No vale de Elah, onde a Bíblia diz que Davi derrotou Golias, arqueólogos estão escavando uma cidade fortificada de três mil anos de idade que segundo alguns pode mudar as idéias quanto ao período em que Davi reinou sobre os israelitas. Cinco linhas inscritas em cerâmica, localizadas em Khirbet Qeiyafa, podem representar o mais antigo texto em hebraico já encontrado, e é provável que tenham forte impacto sobre a história da alfabetização e do desenvolvimento do alfabeto.
O sítio arqueológico de dois hectares, com fortificações, casas e um portão de entrada dotado de múltiplas câmaras, também poderá ser uma arma no debate contencioso e muitas vezes politizado que tenta determinar se o rei Davi e sua capital, Jerusalém, representavam, um reino importante ou uma tribo menor, questão que divide não só os acadêmicos mas aqueles que querem defender ou contestar a legitimidade do sionismo.
Apenas uma pequena porção do sítio foi escavada, e as descobertas ainda não foram publicadas ou avaliadas publicamente. Mas a escavação, comandada por Yosef Garfinkel, da Universidade Hebraica de Jerusalém, já causa interesse entre seus colegas e entusiasmo entre aqueles que pretendem usar a Bíblia como guia histórico e confirmação de sua fé.

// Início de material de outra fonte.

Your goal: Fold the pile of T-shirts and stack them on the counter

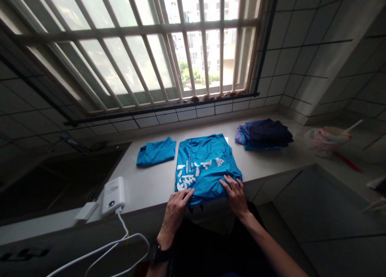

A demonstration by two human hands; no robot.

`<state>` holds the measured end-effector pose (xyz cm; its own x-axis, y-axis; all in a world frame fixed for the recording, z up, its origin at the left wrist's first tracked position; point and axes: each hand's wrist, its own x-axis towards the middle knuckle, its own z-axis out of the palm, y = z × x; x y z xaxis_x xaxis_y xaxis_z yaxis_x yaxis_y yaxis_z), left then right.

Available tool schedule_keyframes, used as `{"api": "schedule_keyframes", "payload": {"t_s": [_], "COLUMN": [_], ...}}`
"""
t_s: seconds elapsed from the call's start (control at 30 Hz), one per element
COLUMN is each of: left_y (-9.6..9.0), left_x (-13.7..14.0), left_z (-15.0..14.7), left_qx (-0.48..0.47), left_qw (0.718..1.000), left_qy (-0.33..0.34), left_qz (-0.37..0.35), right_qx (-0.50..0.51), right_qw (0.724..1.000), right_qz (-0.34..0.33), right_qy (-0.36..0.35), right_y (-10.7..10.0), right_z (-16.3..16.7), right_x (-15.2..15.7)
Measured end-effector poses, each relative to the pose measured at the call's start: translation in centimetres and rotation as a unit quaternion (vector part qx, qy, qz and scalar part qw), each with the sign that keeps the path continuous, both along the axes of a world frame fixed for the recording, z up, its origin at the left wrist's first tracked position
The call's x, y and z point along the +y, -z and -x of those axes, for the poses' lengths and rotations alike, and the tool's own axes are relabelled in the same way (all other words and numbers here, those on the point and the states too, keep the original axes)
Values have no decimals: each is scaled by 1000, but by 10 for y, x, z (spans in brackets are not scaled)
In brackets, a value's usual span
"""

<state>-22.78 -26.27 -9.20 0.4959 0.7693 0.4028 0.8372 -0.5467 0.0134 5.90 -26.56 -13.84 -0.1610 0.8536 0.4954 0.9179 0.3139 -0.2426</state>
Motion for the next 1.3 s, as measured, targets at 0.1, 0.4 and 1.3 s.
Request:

“Esse é um novo tipo de sítio que subitamente abre uma janela para uma área sobre a qual tínhamos muito pouco conhecimento, e requer que repensemos o que aconteceu no período”, disse Aren Maeir, professor de arqueologia na Universidade Bar-Illan e diretor de uma importante escavação sobre os filisteus, perto de Khirbet Qeiyafa. “Não é uma descoberta corriqueira”.
O século 10 a.C. é o período mais controverso na arqueologia bíblica, porque foi então, de acordo com o Velho Testamento, que Davi uniu os reinos de Judá e Israel, abrindo caminho para que seu filho Salomão construísse seu grande templo e reinasse sobre uma extensa área que se estendia do rio Nilo ao rio Eufrates.
Na busca de eviências para os relatos bíblicos tudo que é encontrado na região de suas supostas pasagens atribui-se ao fato. Recentemente foram as minas do rei Salomão. Mas o histórico arqueológico desse reino é quase inexistente onde diversos estudiosos modernos argumentam que ele representa na verdade um mito criado séculos mais tarde.
Até o momento dois caroços de azeitona queimados foram submetidos a testes de carbono-14 na Universidade de Oxford e foram datados de entre 1050 a.C. e 970 a.C., exatamente o período em que a maior parte das cronologias aponta para o reinado de Davi. Há outros dois caroços ainda a testar.
Ainda assim, está longe da relação desse sítio com o rei Davi e os israelitas, evidenciando apenas as datas. O que dois caroços de azeitona não podem fazer? E eu que já joguei tantos fora.
A maioria dos estudiosos apontam que é cedo demais para extrair conclusões. “O sítio certamente é importante, um dos pouquíssimos casos datados do século 10 em que se pode ver uma colônia fortificada em estilo típico dos métodos posteriormente empregados para a defesa de cidades israelitas e de Judá“.
Trata se uma abordagem quanto a desenterrar o passado da Terra que incomoda Israel Finkelstein, arqueólogo da Universidade de Tel Aviv e um dos mais céticos estudiosos quanto ao uso da Bíblia para estabelecer cronologias históricas. “Alguns de nós observam as coisas de maneira muito etnocêntrica, tudo tem de ser israelita ou judaíca“, ele diz. “A História não funciona assim. Existiam outras entidades desempenhando papel forte na parte sul do país. E mesmo que o local tivesse pertencido a Jerusalém, ótimo. Então temos uma estrutura fortificada do final do século 10 a.C. lá.
Contudo ele não acredita que qualquer arqueólogo possa revolucionar toda a nossa compreensão de Judá e Jerusalém, com base em um único sítio. As coisas não funcionam assim. Nossa disciplina avança cumulativamente”.
Fonte: New York Times.
Novembro 1, 2008 às 7:46 pm
Assim como as minas do rei Salomão, vamos aguardar as conclusões das escavações, no entanto o mundo cristão já faz todo seu alarde, diferentemente dos judeus que são mais cautelosos.
Fico imaginando se realmente encontrássemos alguma evidência comprovada da fé bíblica.
Excelente pesquisa!
Novembro 1, 2008 às 8:43 pm
Só vou acreditar no dia em que realmente encontrarem algo de concreto, porque por enquanto nada prova nada.
Novembro 2, 2008 às 10:34 am
Alguns judeus ortodoxos também buscam evidências utilizando de pouca honestidade provas para seu torá, porque assim como os cristãos também carecem de falta de provas para justificar sua fé.